Thursday, April 25, 2013

(NEWZIMBABWE) Makoni attacks MDC's record in government
24/04/2013 00:00:00
by Moses Chibaya

OPPOSITION leader Simba Makoni on Wednesday attacked the MDC-T’s record in government, insisting that the party’s claims that it stabilised the economy through dollarisation were a fraud.

The MDC-T went into government in 2009 after disputed elections forced President Robert Mugabe’s Zanu PF party to sign a power sharing pact negotiated by Zimbabwe’s neighbours.

The MDC-T’s Finance Minister Tendai Biti scrapped the local currency and replaced it with a multiple currency regime under which the United States dollar, the Botswana pula and the South African rand all became legal tender.

The measures are credited as a key factor in bringing down the country’s trillion dollar inflation to single digits and arresting the economic freefall.

But Makoni, a former finance minister who was a losing presidential candidate in 2008 with his Mavambo-Kusile party, says neither Biti, who implemented the currency transition, nor Zanu PF’s Patrick Chinamasa who was acting finance minister and announced the measures in January 2009, can claim credit.

“The people of Zimbabwe dollarised this economy in October 2007 long before Chinamasa made his announcement in January 2009 that we were abandoning the Zimbabwe dollar… that’s when dollarisation took place,” Makoni told a news conference in Harare.

“Dollarisation is the only factor that brought some modicum of relief to the Zimbabwean economy, not the MDC.”

Makoni described the performance of the unity government as “dismal and pathetic.”

MDC-T leader Morgan Tsvangirai’s boasts that his party’s government role brought back goods to formerly empty shelves was nothing to celebrate, Makoni said, as most of the goods were imported.

“They promised to stabilise the economy,” Makoni said, “well, as far as I know the economy continues to decline. I know that Prime Minister Tsvangirai will want to boast that the shops are full of goods. It is true shops are full of goods, but whose product?

“I know that if you walked into a supermarket in 2006, I would say 90 percent of the goods on the shelves there were made in Zimbabwe and the other 10 percent that was imported were luxuries not basic commodities.”

The productive sector in Zimbabwe has continued to face severe operational constraints that have curbed production capacity, with Biti revealing that in the first quarter, exports raked in a paltry US$689 million against a bloated import bill of US$1,739 billion.

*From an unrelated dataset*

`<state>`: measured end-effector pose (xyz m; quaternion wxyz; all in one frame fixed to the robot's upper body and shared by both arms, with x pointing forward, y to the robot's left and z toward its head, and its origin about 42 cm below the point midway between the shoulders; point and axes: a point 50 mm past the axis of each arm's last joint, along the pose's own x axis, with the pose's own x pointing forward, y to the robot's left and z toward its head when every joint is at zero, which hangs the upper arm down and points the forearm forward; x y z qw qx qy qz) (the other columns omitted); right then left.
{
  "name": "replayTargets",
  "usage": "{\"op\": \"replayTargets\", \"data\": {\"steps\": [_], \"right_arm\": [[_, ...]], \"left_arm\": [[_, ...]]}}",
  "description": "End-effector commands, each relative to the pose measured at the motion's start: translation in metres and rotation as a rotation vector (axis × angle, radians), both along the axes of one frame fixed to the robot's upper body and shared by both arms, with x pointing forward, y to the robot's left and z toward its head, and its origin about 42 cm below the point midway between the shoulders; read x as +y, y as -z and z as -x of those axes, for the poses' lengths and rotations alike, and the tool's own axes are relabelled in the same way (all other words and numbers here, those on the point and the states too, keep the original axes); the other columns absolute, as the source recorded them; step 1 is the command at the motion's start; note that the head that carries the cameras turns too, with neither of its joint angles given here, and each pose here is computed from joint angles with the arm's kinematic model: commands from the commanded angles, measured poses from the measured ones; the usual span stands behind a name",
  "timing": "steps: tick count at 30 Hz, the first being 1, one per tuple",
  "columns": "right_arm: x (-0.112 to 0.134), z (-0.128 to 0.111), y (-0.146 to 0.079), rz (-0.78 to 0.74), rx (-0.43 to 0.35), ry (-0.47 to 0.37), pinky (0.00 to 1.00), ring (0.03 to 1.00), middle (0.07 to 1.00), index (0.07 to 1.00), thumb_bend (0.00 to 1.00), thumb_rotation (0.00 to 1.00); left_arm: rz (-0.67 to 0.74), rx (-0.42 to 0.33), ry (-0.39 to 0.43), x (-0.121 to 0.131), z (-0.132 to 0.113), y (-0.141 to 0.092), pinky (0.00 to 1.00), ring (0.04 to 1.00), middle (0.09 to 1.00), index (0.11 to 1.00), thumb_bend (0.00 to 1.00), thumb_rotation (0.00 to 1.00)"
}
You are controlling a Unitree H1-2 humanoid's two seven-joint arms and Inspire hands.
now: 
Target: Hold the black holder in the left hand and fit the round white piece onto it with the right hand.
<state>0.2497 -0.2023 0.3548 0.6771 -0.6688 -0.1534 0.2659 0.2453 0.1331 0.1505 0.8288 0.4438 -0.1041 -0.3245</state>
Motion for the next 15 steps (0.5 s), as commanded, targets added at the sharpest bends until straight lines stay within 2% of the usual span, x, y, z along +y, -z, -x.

Exports for the first three months of the year declined by 10.3 percent while exports increased by 14 percent compared to the same period last year.

The decline in exports has been exacerbated by an increase in imports of manufactured and processed goods, which the minister said was not sustainable.

Most manufacturers in Zimbabwe have complained about erratic power supplies and expensive short-term capital while industries in Bulawayo are battling severe water shortages.